Mâide Suresi 49. Ayetinin Arapçası:
وَاَنِ احْكُمْ بَيْنَهُمْ بِمَٓا اَنْزَلَ اللّٰهُ وَلَا تَتَّبِعْ اَهْوَٓاءَهُمْ وَاحْذَرْهُمْ اَنْ يَفْتِنُوكَ عَنْ بَعْضِ مَٓا اَنْزَلَ اللّٰهُ اِلَيْكَۜ فَاِنْ تَوَلَّوْا فَاعْلَمْ اَنَّمَا يُر۪يدُ اللّٰهُ اَنْ يُص۪يبَهُمْ بِبَعْضِ ذُنُوبِهِمْۜ وَاِنَّ كَث۪يرًا مِنَ النَّاسِ لَفَاسِقُونَ
Mâide Suresi 49. Ayetinin Meali (Anlamı):
Hangi dinden olurlarsa olsunlar, onların arasında Allah’ın indirdiği ile hükmet, onların arzularına uyma. Allah’ın sana indirdiği hükümlerin bir kısmından bile seni saptırmamaları için, onlara karşı son derece dikkatli ol! Eğer senin verdiğin hükmü kabul etmez de yüz çevirip giderlerse, şunu bil ki Allah, bir kısım günahları sebebiyle onları belâya uğratmak istemektedir. Zâten insanların birçoğu Allah’ın yolundan çıkmış kimselerdir.
Mâide Suresi 49. Ayetinin Tefsiri:
Bu
âyet-i kerîmelerin şöyle bir sebep üzere indikleri nakledilir: Bir grup yahudi
kendi aralarında “Gelin Muhammed’e gidip onunla konuşalım. Belki onu dininde
fitneye düşürebiliriz” diye konuşup Resûlullah (s.a.s.)’e geldiler ve: “Ey
Muhammed, biliyorsun ki biz, yahudilerin bilginleriyiz, eşrafıyız ve
efendileriyiz.
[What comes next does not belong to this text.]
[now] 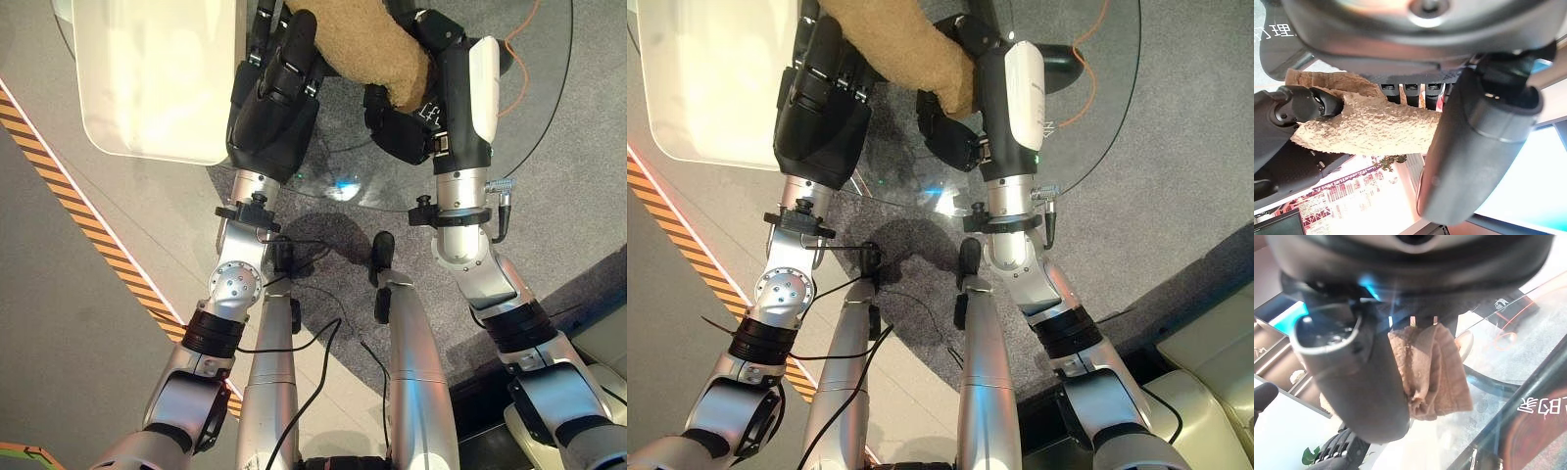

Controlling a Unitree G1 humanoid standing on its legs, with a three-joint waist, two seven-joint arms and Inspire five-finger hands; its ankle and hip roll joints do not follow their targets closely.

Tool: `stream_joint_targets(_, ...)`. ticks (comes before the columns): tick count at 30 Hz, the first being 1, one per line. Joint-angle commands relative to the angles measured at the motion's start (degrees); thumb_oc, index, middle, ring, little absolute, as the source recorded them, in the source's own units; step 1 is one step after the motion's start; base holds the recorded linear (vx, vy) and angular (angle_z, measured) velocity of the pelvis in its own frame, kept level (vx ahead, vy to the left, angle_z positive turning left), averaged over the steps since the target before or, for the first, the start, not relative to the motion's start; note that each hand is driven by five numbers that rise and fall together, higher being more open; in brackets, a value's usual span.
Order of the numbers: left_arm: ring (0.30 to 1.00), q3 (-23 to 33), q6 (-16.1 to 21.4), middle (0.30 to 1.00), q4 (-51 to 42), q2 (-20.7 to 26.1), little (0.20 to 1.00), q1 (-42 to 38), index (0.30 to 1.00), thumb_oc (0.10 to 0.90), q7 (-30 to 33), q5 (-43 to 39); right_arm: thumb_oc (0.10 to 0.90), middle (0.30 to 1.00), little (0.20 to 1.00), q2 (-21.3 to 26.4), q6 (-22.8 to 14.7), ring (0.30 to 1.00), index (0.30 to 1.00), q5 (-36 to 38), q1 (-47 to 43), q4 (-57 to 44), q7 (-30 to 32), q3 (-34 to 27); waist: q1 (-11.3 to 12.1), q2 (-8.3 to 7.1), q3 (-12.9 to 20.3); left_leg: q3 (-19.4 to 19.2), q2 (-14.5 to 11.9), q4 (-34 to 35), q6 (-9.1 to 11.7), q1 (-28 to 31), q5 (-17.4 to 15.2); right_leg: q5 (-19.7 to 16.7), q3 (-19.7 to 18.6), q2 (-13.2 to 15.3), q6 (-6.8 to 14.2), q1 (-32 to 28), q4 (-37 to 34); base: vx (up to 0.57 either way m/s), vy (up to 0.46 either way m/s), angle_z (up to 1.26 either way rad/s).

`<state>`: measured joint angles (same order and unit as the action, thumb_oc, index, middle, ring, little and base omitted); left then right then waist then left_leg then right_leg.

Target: Wipe the table with a cloth and put it in the basket.

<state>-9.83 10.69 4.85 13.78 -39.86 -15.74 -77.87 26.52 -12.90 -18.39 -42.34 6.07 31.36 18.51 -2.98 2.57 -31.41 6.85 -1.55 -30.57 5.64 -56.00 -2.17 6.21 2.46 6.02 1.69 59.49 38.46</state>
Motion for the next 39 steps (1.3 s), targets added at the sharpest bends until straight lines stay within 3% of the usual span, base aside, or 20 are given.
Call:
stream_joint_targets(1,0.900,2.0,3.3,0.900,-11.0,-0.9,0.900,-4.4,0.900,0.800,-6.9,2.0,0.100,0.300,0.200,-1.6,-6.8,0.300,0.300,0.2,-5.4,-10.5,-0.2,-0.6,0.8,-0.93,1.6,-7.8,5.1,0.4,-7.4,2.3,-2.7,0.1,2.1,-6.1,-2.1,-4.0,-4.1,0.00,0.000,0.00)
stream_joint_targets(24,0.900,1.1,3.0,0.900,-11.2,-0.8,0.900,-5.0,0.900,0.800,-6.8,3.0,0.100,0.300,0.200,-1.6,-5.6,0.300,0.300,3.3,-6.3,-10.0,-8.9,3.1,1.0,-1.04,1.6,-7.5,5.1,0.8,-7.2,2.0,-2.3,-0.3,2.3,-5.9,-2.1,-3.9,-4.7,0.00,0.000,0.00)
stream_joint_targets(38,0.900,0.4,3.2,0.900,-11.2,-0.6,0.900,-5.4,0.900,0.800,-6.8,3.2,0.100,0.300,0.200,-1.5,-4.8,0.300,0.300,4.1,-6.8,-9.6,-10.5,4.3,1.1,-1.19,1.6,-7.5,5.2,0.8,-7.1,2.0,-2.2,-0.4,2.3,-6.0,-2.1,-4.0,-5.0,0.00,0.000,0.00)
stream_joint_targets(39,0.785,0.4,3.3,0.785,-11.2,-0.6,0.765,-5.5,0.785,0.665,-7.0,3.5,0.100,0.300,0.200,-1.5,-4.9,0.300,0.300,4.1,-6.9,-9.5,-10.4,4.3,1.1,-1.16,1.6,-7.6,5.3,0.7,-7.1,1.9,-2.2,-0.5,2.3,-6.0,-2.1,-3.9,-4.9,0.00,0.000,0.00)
Eğer biz sana tâbi olursak kavmimiz bize muhalefet etmez ve bütün
yahudiler sana tâbi olurlar. Şimdi bizimle kavmimiz arasında çözülmesi gereken
bir dava var. Bu davada gelip senden hüküm isteyelim, seni aramızda hakem
kılalım. Sen de onların aleyhine, bizim lehimize hüküm ver. Biz de sana iman
edelim, seni tasdik edelim” dediler. Peygamberimiz onların bu tekliflerini
kabul etmedi ve bu âyetler nâzil oldu. (Taberî, Câmi‘u’l-beyân, VI,
370-371)
Âyetin
“Eğer senin verdiğin hükmü kabul etmez de yüz çevirip giderlerse, şunu bil
ki Allah, bir kısım günahları sebebiyle onları belâya uğratmak istemektedir”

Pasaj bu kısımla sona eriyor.